### EXERCISE:
What is the number of lines in this data that contain the word "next"? Give the number alone.

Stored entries
####################

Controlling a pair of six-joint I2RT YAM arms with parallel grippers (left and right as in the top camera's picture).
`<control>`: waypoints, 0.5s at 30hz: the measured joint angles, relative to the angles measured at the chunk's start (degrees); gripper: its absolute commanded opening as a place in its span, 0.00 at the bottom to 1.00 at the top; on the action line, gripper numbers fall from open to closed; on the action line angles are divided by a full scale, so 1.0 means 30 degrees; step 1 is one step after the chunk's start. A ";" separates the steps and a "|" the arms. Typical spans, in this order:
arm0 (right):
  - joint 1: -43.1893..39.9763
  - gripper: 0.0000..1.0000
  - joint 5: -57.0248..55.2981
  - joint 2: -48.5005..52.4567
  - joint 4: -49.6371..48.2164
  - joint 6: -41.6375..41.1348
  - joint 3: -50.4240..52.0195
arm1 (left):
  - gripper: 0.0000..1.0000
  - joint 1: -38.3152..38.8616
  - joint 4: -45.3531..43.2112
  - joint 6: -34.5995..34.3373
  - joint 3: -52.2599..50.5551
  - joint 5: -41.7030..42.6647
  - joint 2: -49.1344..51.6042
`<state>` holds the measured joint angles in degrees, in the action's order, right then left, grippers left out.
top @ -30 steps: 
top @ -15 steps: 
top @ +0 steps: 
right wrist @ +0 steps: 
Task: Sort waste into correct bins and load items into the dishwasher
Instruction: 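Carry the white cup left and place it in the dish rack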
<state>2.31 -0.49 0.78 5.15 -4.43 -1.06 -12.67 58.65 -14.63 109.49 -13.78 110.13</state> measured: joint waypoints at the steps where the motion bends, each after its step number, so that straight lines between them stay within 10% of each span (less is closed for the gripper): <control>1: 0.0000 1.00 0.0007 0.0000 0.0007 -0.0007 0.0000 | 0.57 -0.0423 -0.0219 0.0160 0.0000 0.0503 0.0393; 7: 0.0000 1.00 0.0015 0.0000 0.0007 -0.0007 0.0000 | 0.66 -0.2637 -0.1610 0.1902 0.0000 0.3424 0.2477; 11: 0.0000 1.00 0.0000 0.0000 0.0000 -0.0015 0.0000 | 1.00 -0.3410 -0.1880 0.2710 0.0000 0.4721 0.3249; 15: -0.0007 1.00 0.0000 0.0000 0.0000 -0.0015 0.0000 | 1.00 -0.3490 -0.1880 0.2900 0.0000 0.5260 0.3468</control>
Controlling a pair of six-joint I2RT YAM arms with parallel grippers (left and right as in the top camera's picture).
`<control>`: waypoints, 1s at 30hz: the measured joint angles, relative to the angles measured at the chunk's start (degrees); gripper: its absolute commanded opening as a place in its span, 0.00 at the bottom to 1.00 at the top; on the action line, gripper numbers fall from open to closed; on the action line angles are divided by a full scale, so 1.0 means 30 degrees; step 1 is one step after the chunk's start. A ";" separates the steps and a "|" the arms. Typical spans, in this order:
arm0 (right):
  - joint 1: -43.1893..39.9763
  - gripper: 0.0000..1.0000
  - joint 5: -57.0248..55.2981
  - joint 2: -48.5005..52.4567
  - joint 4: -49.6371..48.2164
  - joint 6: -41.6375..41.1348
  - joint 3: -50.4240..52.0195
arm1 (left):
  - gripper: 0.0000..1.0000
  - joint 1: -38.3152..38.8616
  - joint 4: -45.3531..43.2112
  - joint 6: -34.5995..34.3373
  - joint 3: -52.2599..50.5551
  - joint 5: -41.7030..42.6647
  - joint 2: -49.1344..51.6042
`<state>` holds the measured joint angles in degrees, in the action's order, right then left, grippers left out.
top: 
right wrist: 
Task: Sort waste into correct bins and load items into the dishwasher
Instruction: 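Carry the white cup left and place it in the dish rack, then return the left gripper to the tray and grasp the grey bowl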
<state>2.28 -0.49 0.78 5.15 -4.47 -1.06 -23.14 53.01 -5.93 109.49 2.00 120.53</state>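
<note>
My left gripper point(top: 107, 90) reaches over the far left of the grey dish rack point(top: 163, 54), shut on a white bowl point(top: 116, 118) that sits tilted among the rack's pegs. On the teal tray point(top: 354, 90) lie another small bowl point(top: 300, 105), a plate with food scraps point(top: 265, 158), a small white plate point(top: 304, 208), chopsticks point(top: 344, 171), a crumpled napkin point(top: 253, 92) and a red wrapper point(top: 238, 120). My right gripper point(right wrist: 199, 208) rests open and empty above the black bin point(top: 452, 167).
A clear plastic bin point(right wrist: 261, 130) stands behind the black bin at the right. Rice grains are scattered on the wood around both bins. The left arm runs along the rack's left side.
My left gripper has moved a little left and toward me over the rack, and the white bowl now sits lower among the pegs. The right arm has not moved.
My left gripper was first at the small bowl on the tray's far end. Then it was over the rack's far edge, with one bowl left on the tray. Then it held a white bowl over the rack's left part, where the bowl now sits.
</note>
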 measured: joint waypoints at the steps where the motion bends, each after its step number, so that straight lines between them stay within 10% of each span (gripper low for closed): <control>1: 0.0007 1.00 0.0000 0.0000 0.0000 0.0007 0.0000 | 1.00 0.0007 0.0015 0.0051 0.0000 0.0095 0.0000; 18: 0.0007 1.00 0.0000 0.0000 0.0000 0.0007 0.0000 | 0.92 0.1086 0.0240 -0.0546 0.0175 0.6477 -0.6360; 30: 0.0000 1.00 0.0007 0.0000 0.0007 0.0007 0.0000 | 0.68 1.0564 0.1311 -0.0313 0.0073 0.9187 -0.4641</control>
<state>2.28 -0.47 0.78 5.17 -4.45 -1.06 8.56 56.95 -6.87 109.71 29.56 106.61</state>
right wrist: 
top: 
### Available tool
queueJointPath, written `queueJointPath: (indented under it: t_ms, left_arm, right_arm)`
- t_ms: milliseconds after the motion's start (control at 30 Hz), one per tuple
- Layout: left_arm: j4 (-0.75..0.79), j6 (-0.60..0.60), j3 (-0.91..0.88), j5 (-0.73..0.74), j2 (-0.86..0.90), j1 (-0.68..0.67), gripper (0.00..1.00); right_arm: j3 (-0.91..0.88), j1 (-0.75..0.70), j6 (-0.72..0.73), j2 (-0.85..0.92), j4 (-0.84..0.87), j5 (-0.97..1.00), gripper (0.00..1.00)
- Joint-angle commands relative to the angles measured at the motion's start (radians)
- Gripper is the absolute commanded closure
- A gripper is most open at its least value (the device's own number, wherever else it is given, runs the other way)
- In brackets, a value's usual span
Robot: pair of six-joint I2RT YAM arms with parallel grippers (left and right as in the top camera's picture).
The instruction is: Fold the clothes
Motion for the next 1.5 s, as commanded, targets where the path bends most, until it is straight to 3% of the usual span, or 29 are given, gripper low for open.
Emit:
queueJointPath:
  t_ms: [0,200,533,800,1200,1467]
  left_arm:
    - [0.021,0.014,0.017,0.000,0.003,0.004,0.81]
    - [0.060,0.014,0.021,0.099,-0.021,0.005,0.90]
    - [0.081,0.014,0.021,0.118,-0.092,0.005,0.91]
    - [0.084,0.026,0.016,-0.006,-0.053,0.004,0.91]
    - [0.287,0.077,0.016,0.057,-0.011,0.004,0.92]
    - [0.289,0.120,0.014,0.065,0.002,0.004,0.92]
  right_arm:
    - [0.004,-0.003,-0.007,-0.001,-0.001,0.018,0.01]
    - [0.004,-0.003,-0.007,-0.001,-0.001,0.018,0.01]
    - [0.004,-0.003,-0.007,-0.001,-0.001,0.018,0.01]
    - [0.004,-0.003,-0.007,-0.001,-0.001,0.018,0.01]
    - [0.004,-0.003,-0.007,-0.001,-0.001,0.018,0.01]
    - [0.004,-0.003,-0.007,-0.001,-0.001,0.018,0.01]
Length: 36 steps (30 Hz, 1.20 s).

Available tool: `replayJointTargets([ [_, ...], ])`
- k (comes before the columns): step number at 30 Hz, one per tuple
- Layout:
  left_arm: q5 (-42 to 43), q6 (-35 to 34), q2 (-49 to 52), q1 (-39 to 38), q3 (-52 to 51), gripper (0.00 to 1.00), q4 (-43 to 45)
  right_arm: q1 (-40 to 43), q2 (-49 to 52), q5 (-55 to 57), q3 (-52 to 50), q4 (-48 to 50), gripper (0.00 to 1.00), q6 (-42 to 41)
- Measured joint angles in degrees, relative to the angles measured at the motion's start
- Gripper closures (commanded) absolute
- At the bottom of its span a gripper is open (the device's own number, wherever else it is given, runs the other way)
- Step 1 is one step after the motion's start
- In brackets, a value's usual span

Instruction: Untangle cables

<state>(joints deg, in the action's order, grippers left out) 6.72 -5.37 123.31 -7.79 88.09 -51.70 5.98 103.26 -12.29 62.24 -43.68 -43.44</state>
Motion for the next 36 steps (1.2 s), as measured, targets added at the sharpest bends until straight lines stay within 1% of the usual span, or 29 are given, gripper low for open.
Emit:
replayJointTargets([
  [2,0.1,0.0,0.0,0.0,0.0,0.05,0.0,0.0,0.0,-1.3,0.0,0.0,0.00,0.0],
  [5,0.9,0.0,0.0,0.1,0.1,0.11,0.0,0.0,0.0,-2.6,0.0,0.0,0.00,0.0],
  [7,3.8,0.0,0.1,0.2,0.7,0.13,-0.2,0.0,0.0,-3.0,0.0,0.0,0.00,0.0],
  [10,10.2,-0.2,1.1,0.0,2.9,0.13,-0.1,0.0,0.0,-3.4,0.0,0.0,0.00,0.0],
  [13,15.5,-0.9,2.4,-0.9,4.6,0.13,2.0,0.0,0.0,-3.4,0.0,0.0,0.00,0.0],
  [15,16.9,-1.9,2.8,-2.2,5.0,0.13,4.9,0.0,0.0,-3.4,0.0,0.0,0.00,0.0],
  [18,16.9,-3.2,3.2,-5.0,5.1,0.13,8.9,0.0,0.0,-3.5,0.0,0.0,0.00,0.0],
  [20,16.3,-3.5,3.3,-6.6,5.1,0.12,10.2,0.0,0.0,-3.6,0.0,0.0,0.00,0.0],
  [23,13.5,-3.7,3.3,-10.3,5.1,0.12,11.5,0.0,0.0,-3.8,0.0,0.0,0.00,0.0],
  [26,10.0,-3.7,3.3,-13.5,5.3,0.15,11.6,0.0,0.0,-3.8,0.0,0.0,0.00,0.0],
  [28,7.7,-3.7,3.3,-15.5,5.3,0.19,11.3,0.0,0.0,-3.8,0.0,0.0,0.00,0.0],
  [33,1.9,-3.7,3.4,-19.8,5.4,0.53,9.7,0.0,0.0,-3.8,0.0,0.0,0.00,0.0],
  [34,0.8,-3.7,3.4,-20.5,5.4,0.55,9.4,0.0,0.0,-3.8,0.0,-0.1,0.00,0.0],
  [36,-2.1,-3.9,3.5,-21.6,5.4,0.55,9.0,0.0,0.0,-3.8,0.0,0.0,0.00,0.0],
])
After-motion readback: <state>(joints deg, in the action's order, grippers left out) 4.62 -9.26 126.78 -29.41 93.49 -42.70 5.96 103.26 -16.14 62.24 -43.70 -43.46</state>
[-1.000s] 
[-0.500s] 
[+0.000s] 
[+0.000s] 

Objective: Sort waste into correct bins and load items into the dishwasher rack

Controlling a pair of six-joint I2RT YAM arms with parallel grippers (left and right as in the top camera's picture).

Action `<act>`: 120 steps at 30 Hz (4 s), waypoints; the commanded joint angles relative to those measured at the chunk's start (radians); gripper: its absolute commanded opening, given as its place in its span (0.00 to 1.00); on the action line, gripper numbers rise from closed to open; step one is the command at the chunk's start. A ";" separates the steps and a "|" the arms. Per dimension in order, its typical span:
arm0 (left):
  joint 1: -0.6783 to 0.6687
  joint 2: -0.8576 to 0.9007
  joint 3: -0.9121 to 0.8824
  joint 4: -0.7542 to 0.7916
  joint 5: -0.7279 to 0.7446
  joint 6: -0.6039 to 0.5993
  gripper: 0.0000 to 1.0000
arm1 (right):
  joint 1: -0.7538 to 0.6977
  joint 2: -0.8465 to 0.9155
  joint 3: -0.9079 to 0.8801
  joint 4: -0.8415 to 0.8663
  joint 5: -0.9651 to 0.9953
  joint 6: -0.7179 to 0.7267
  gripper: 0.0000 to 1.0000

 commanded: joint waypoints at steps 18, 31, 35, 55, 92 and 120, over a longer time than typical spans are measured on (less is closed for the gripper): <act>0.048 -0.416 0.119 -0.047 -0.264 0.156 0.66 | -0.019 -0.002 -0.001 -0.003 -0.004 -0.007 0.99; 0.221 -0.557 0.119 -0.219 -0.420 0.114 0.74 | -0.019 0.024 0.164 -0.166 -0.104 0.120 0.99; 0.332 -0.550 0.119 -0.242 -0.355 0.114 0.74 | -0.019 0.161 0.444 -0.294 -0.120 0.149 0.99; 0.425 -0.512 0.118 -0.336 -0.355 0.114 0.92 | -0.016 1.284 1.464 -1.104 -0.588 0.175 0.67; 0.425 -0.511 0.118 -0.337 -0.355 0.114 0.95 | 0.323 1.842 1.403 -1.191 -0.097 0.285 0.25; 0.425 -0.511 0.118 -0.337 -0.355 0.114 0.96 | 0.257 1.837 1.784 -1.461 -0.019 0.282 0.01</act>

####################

### RESULT OF THIS EXERCISE:
2